I’ve never heard the term “contact voltage” used in that manner. When you are talking about electrical hazards, the “resistance” of the human body is not a constant thing. If you apply a relatively low voltage to a human body, the current that results will give an effective impedance of several hundred thousand ohms. Raise the voltage though and the human body’s effective impedance drops to only a thousand ohms or less. So the body’s electrical characteristics depend on the “contact voltage” or “touch voltage”.
Contact voltage is also used to describe the voltage across relay contacts.
Use of the term “contact voltage” in the context of the OP seems a bit odd to me, but the phenomenon itself certainly occurs (I would be more inclined to use the term “electrical hazard” to describe it though).

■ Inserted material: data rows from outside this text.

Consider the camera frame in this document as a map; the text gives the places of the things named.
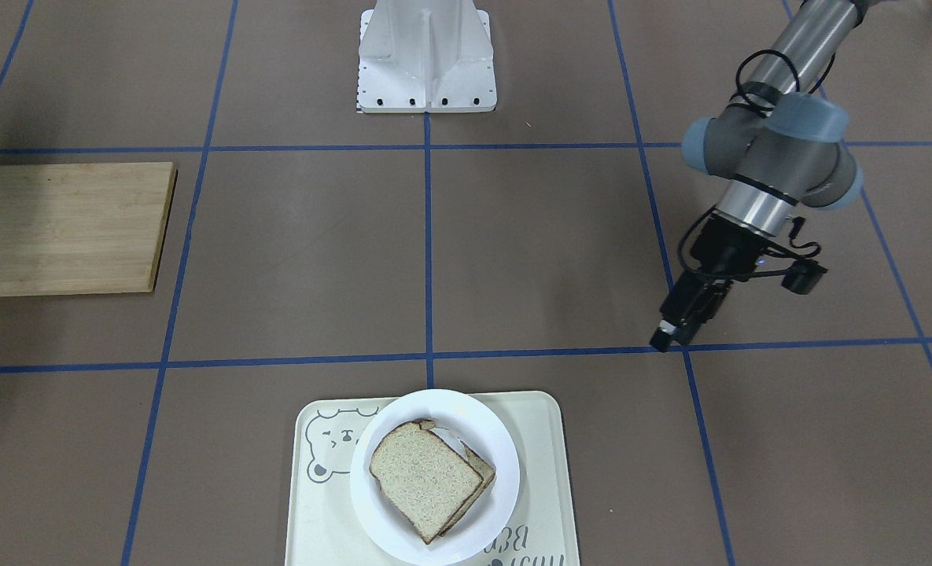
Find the wooden cutting board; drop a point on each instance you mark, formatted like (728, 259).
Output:
(78, 229)

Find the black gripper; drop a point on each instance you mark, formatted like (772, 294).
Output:
(719, 248)

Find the bread slice under egg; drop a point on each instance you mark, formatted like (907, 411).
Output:
(457, 478)

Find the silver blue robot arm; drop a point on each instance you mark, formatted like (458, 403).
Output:
(779, 146)

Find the white round plate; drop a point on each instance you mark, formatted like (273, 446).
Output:
(474, 420)

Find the cream bear tray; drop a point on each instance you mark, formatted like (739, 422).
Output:
(322, 528)

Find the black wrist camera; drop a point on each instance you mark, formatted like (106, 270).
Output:
(803, 276)

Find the bread slice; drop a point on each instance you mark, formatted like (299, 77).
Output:
(457, 478)
(400, 466)

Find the white camera pedestal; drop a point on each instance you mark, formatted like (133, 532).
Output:
(425, 56)

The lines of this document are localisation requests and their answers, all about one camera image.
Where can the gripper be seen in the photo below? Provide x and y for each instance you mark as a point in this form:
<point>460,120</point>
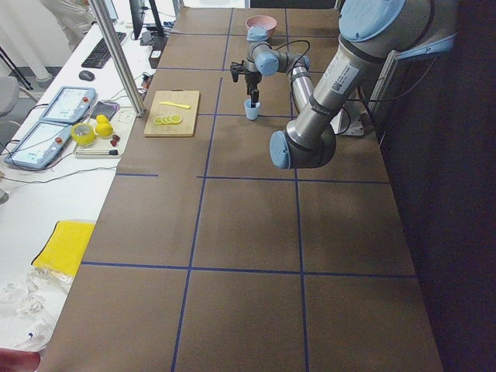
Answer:
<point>252,82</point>

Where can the teach pendant near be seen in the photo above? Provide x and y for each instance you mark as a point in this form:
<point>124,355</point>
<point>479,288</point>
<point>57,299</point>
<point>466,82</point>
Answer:
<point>40,146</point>

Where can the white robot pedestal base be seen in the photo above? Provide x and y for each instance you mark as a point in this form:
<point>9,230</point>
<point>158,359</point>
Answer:
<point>348,121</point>

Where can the black keyboard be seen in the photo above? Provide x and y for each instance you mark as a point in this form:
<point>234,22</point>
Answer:
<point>98,57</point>

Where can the teach pendant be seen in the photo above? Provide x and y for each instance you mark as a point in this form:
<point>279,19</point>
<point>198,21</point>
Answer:
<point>69,104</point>
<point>40,146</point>

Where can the computer mouse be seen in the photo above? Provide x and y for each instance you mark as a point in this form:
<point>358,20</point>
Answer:
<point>86,75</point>

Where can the yellow cloth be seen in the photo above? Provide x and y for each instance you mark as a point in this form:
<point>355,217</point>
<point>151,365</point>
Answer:
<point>65,247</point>

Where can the whole lemon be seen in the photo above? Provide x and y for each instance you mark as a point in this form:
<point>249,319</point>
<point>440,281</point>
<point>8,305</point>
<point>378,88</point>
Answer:
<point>102,119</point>
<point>104,129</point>

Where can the bamboo cutting board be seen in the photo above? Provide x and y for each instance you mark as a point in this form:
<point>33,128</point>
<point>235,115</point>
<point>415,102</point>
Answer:
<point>187,126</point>

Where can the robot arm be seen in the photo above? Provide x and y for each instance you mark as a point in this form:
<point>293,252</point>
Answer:
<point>368,32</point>

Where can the aluminium frame post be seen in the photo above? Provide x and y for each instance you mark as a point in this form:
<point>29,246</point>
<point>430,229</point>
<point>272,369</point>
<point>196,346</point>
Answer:
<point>121,65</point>

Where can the yellow tape roll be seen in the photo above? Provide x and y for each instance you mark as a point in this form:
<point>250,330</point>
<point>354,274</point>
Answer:
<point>83,134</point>

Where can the teach pendant far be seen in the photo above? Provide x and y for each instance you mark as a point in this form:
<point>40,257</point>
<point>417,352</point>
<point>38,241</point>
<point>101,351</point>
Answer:
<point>69,104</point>

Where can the dark notebook stack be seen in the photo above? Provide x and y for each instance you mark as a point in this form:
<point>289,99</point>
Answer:
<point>108,109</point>

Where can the pink bowl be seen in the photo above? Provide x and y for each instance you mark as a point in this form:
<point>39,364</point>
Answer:
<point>262,21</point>

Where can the white tray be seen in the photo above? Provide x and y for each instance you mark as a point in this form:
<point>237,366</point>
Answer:
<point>102,137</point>

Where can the wooden knife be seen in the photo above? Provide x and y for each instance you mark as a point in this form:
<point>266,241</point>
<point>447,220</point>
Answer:
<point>174,104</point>

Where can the clear ice cubes pile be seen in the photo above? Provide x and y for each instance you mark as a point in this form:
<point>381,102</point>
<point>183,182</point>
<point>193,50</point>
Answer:
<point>265,26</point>

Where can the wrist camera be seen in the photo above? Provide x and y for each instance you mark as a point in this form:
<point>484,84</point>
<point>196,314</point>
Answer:
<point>237,69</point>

In power systems, just like in your house, there are protective devices. Overcurrent devices will trip just like the breaker in your breaker box. In your home, if you touch the electrical "hot’ wire and put your other hand in the bathroom sink, enough current can flow through you to kill you, but it may not be enough current to trip the breaker. This is why they invented GFCIs. The same thing can happen in a big power system. You can have a fault with current flowing through it, and it may not be enough to trip an overcurrent detector, and therefore may be difficult for the power company to even detect. After all, to the power company it just looks like an electrical load somewhere, not much different than current being drawn by an office building or business machinery.
Let’s say a high voltage wire wears through its insulation, and a fault develops. Yes, it will be “shorted to ground”, but if the current path isn’t all that solid, there won’t be enough current to trip the line. What you’ll get though is a voltage gradient along the fault. If it’s a 6,000 volt distribution line, and it follows a 300 yard long piece of pipe until it reaches a good solid earth ground, then you’ll have 6,000 volts at the location of the fault, 3,000 volts halfway along the pipe, 1,500 volts 3/4ths of the way along the pipe, etc. If a piece of metal attached to that pipe happens to come to the surface and you touch it while touching something that makes a better connection to earth ground, and suddenly you’ve got in excess of a thousand volts applied across your body.
Most of the time, electrical faults will trip protective devices, make smoke, or have a really colorful arcing light and sound display that make it fairly obvious that a fault has occurred. Once in a while though you get a more silent fault like the above case, and that can be deadly. Especially when the voltage from a distribution line is more than high enough to penetrate even your rubber soled Nikes.